**PROBLEM REQUIREMENTS**
Write down the whole listing below again without changing a word.

**SOURCE DATA**
────────

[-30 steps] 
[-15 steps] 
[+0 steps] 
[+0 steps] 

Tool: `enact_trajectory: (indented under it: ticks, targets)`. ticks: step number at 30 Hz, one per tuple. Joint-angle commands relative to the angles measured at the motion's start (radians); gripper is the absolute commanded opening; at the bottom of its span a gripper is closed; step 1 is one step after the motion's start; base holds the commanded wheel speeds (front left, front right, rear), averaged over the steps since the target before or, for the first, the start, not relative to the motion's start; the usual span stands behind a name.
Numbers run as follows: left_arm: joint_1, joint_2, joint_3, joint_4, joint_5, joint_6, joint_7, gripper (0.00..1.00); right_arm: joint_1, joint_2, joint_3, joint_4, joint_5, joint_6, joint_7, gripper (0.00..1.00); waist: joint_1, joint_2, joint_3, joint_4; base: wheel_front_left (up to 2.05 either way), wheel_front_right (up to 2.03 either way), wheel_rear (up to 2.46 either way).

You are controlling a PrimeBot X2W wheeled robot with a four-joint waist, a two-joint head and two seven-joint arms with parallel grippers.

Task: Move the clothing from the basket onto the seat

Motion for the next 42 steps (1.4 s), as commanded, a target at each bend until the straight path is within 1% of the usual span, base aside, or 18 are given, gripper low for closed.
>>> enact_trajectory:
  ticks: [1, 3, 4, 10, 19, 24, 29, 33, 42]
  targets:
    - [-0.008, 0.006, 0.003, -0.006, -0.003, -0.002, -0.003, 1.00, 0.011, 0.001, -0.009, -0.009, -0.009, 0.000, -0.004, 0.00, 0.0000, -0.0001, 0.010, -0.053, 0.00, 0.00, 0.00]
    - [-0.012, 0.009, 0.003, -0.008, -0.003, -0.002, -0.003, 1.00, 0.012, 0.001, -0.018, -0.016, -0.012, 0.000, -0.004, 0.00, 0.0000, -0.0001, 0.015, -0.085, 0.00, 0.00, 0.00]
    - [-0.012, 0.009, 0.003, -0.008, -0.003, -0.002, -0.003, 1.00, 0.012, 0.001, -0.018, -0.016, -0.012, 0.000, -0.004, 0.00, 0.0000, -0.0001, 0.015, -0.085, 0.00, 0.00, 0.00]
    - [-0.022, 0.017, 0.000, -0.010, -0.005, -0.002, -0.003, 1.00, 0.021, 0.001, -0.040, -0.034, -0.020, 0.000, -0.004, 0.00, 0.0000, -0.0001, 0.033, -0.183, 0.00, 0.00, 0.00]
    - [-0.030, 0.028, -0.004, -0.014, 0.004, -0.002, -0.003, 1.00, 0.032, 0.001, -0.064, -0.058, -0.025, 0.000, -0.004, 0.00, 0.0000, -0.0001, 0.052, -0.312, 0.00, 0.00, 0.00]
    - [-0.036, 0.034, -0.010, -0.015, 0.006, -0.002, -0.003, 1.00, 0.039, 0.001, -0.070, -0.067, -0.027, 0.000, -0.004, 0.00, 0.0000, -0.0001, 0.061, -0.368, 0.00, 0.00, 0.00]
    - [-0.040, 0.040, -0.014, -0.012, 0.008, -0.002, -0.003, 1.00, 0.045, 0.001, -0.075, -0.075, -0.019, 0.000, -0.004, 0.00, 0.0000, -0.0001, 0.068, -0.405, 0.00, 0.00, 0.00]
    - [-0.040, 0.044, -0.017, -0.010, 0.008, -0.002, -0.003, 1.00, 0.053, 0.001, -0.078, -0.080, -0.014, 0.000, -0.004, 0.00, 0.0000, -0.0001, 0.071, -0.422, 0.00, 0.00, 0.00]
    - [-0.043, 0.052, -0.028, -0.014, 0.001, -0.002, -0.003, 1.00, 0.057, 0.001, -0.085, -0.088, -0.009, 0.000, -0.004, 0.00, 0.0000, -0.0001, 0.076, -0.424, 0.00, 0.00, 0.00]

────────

**RESULT BELOW**
[-30 steps] 
[-15 steps] 
[+0 steps] 
[+0 steps] 

Tool: `enact_trajectory: (indented under it: ticks, targets)`. ticks: step number at 30 Hz, one per tuple. Joint-angle commands relative to the angles measured at the motion's start (radians); gripper is the absolute commanded opening; at the bottom of its span a gripper is closed; step 1 is one step after the motion's start; base holds the commanded wheel speeds (front left, front right, rear), averaged over the steps since the target before or, for the first, the start, not relative to the motion's start; the usual span stands behind a name.
Numbers run as follows: left_arm: joint_1, joint_2, joint_3, joint_4, joint_5, joint_6, joint_7, gripper (0.00..1.00); right_arm: joint_1, joint_2, joint_3, joint_4, joint_5, joint_6, joint_7, gripper (0.00..1.00); waist: joint_1, joint_2, joint_3, joint_4; base: wheel_front_left (up to 2.05 either way), wheel_front_right (up to 2.03 either way), wheel_rear (up to 2.46 either way).

You are controlling a PrimeBot X2W wheeled robot with a four-joint waist, a two-joint head and two seven-joint arms with parallel grippers.

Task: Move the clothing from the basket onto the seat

Motion for the next 42 steps (1.4 s), as commanded, a target at each bend until the straight path is within 1% of the usual span, base aside, or 18 are given, gripper low for closed.
>>> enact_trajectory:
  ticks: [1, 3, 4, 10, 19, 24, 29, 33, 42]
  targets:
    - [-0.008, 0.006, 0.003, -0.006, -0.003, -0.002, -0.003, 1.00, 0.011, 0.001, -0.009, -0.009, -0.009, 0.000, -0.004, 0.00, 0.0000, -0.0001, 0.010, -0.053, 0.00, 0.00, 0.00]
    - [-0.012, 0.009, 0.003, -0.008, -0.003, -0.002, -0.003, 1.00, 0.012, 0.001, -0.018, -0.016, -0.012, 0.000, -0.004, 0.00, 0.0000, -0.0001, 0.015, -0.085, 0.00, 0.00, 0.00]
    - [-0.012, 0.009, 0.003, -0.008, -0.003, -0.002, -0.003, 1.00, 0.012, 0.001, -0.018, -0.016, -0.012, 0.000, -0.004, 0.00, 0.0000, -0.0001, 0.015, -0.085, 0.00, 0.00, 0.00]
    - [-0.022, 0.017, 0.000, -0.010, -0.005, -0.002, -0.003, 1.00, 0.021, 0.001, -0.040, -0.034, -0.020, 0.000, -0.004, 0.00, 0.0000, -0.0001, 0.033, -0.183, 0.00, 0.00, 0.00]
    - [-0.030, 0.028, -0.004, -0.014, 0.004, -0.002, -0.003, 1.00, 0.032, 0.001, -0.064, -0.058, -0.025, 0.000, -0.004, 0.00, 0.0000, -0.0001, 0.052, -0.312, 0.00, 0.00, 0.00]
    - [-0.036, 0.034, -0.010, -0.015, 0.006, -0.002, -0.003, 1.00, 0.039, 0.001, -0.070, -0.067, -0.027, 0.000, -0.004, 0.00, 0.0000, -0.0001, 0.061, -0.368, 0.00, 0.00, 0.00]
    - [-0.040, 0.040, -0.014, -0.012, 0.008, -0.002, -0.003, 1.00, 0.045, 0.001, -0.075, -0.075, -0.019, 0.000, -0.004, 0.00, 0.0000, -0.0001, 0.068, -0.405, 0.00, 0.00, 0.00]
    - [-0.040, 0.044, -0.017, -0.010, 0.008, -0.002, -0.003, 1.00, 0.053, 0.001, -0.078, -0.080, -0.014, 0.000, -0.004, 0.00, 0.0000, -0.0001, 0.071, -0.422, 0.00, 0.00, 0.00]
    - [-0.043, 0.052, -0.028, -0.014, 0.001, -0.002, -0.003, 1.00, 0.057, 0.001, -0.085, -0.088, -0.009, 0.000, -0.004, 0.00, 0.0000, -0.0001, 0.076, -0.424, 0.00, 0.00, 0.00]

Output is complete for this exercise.